Transition rules can be deterministic, if neighbor x is infected, then cell y will be infected, or probabilistic, if neighbor x is infected, then there is a probability that cell y will be infected (similar to the equation for the rate of infection in the SIR model). All cells within a CA are governed by the same set of transition rules, but by implementing an initial distribution of cells with different states and transition rules based on probability, CAs can be used to model realistic systems (8). Ultimately, probabilistic CAs can simulate how local interactions between neighboring cells contribute to the spread of a disease, while taking into account spatial, temporal and probabilistic characteristics.
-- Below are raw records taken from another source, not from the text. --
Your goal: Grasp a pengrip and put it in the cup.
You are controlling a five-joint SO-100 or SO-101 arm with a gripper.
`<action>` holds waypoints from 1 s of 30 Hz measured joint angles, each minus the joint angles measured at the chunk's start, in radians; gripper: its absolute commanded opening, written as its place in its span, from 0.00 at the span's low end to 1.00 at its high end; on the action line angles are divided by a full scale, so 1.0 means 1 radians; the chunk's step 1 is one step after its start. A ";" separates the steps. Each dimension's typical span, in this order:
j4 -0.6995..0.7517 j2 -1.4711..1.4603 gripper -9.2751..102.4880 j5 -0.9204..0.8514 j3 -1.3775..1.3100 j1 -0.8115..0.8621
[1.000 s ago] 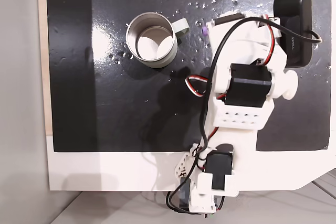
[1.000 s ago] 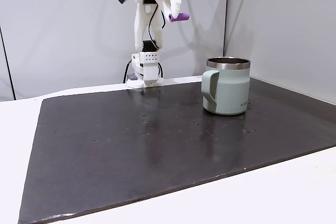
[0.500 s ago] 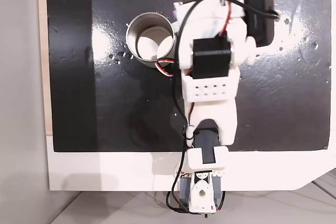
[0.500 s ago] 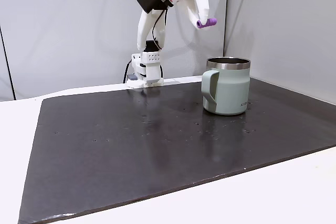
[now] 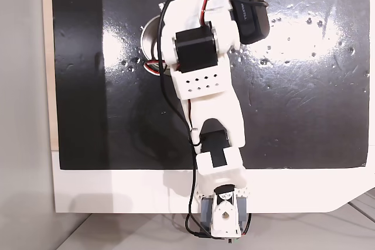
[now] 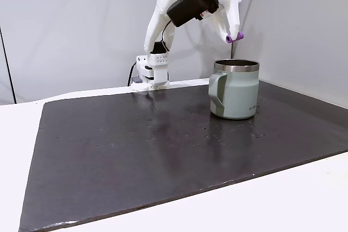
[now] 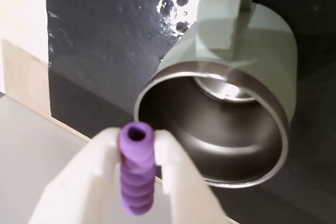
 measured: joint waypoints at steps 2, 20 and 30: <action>0.000 -0.009 0.08 0.000 0.000 -0.017; 0.002 -0.015 0.21 -0.026 0.103 -0.104; 0.002 0.002 0.27 -0.038 0.138 -0.106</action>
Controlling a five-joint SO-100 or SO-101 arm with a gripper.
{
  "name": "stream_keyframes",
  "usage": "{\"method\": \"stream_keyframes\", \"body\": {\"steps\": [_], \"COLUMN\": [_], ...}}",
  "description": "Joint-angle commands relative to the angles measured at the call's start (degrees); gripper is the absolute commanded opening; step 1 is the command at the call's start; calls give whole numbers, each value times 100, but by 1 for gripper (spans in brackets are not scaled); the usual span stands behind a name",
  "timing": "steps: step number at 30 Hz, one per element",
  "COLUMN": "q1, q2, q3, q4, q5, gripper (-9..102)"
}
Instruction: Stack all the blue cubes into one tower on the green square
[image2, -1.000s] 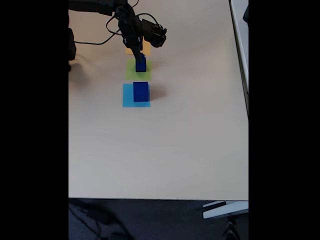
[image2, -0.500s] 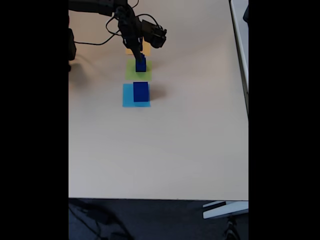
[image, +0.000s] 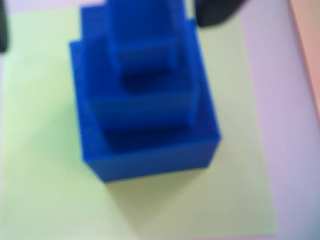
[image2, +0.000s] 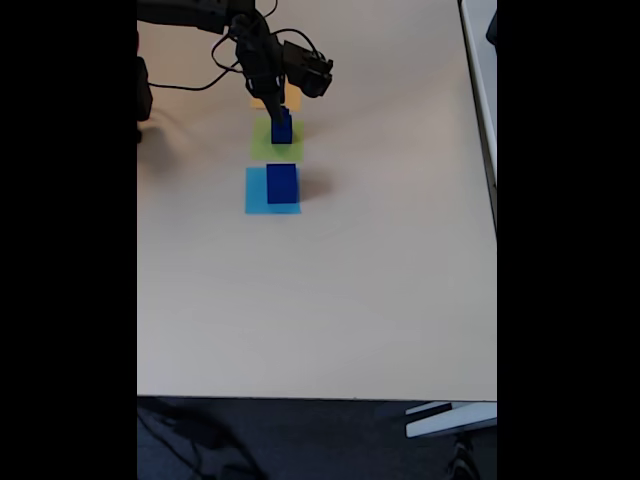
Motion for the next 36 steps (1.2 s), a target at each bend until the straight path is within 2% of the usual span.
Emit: {"method": "stream_keyframes", "body": {"steps": [1, 12, 24, 36], "q1": [26, 44, 62, 123], "q2": [53, 18, 18, 18], "q3": [-26, 26, 53, 53], "q4": [-79, -97, -123, -167], "q5": [-62, -62, -79, -167], "gripper": [16, 16, 10, 8]}}
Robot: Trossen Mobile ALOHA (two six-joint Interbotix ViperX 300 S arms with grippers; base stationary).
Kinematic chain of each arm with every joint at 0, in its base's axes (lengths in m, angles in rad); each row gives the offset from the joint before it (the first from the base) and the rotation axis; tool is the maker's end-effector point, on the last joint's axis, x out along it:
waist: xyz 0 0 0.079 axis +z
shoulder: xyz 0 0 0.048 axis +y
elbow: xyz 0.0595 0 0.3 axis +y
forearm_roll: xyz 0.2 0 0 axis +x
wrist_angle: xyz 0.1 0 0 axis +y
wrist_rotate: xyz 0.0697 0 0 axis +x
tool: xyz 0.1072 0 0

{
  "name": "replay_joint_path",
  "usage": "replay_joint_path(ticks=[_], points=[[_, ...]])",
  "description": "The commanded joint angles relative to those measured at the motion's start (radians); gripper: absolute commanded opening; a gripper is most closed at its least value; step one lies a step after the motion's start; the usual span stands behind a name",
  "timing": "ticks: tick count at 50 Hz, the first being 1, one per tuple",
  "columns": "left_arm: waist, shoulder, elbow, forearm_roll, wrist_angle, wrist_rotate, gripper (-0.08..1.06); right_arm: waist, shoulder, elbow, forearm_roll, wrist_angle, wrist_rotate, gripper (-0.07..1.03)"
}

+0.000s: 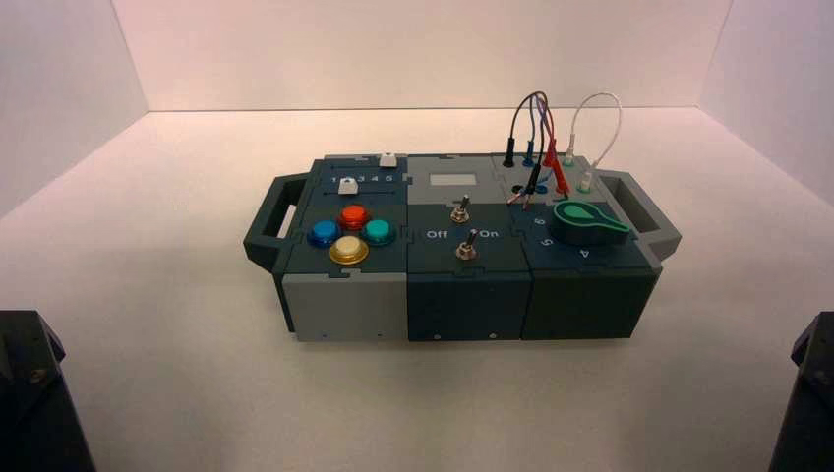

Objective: Move the top slider to position 2.

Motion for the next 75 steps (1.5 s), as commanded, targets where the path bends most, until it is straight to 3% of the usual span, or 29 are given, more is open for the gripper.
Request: replay_joint_path(ticks=[1, 14, 22, 27, 35, 38, 41, 51, 58, 67, 69, 75], points=[[-0.037, 0.003, -0.075, -0.003, 0.124, 0.002, -0.03, 0.037, 0.048, -0.087, 0.005, 0.078, 0.005, -0.02], [-0.149, -0.011, -0.144, -0.003, 0.319, 0.008, -0.03, 0.132, 0.179, -0.227, 0.04, 0.35, 0.005, -0.02], [-0.195, -0.006, -0.17, -0.015, 0.43, 0.009, -0.03, 0.178, 0.229, -0.275, 0.084, 0.436, 0.005, -0.02], [-0.218, 0.023, -0.184, -0.046, 0.506, 0.005, -0.03, 0.184, 0.236, -0.287, 0.133, 0.454, 0.005, -0.02], [-0.219, 0.095, -0.204, -0.167, 0.601, 0.0, -0.03, 0.184, 0.255, -0.293, 0.17, 0.489, 0.005, -0.02], [-0.219, 0.123, -0.21, -0.195, 0.624, 0.0, -0.03, 0.184, 0.276, -0.298, 0.169, 0.512, 0.005, -0.02], [-0.219, 0.155, -0.215, -0.209, 0.643, 0.0, -0.03, 0.183, 0.302, -0.307, 0.169, 0.543, 0.005, -0.02], [-0.219, 0.241, -0.222, -0.21, 0.649, -0.005, -0.03, 0.198, 0.4, -0.344, 0.167, 0.611, 0.012, -0.02], [-0.219, 0.273, -0.227, -0.21, 0.637, -0.009, -0.03, 0.224, 0.448, -0.356, 0.137, 0.615, 0.069, -0.02], [-0.219, 0.291, -0.23, -0.21, 0.598, -0.029, -0.03, 0.272, 0.477, -0.365, 0.032, 0.615, 0.221, -0.02], [-0.219, 0.301, -0.233, -0.212, 0.592, -0.034, -0.03, 0.29, 0.485, -0.365, -0.008, 0.618, 0.273, -0.02], [-0.219, 0.33, -0.245, -0.212, 0.592, -0.038, -0.03, 0.35, 0.497, -0.371, -0.092, 0.632, 0.373, -0.02]])
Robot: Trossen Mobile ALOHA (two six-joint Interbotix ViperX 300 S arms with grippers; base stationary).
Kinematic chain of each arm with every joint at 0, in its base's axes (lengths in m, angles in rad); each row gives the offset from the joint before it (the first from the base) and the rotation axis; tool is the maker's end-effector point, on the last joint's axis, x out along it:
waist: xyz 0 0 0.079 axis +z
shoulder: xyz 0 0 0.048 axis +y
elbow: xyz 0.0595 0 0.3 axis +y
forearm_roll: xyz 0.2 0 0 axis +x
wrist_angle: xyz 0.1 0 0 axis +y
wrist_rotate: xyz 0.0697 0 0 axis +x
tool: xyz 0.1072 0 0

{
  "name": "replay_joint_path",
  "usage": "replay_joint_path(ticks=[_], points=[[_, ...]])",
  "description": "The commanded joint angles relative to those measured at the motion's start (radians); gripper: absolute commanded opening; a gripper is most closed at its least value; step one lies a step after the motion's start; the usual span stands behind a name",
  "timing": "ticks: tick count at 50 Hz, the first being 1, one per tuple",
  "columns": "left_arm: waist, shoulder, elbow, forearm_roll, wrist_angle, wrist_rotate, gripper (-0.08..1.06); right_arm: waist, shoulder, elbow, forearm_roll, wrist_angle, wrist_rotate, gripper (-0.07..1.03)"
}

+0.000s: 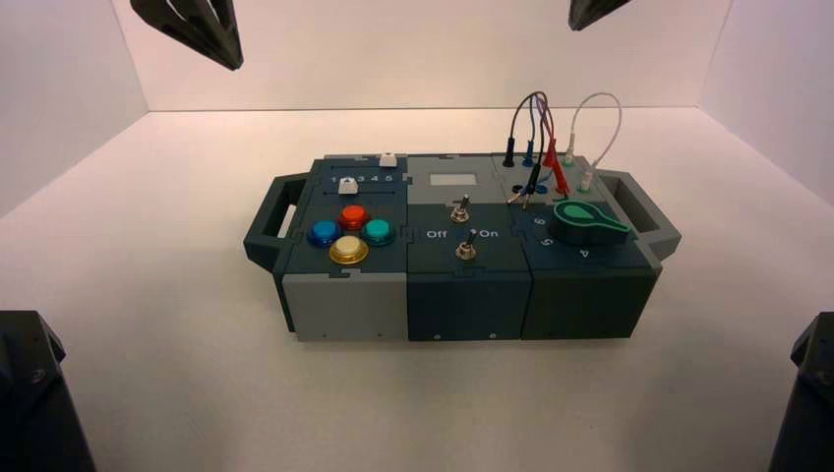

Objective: Move the top slider to position 2.

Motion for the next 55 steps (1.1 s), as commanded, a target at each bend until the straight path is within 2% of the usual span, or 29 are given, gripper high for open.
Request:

COVID-19 can be described by its timeline of infection and age-dependent severity. The disease progresses in three main steps: a latent period, an infectious period and a recovery phase. Post infection, the individual is in a latent period. This period varies from 4-6 days (9). The individual may or may not start to show symptoms after the latent period as they enter the infectious period. Notably, recent research has shown that people infected with COVID-19 can be contagious 2 days prior to symptom onset (10). Regardless of symptom severity, individuals can transmit the disease to others. While symptoms may last after the infectious period, the individual is no longer considered capable of transmitting COVID-19.

Findings regarding reinfection of COVID-19 remain contentious. Viral infections are typically followed by pro-inflammatory and anti-inflammatory mechanisms that offer long-term immunity. However, a recent study among various reports have found cases of reinfection. While results reported by Tillett et al. provide preliminary evidence of a possibility of reinfection, the sample sizes are too low to generalize the results and further investigation is required (11).

During the infection period, individuals of different ages have different survival rates as well as severity of symptoms. Data from March to December 2020 show a greater number of hospitalized and deceased cases among older age groups (Fig. 2). Mortality rates increase drastically in older populations, with the highest mortality rates observed in patients aged 80 years and older (12). It is unclear whether and by how much infection rates change across age; however, some studies indicate that children have a lower susceptibility to infection (13).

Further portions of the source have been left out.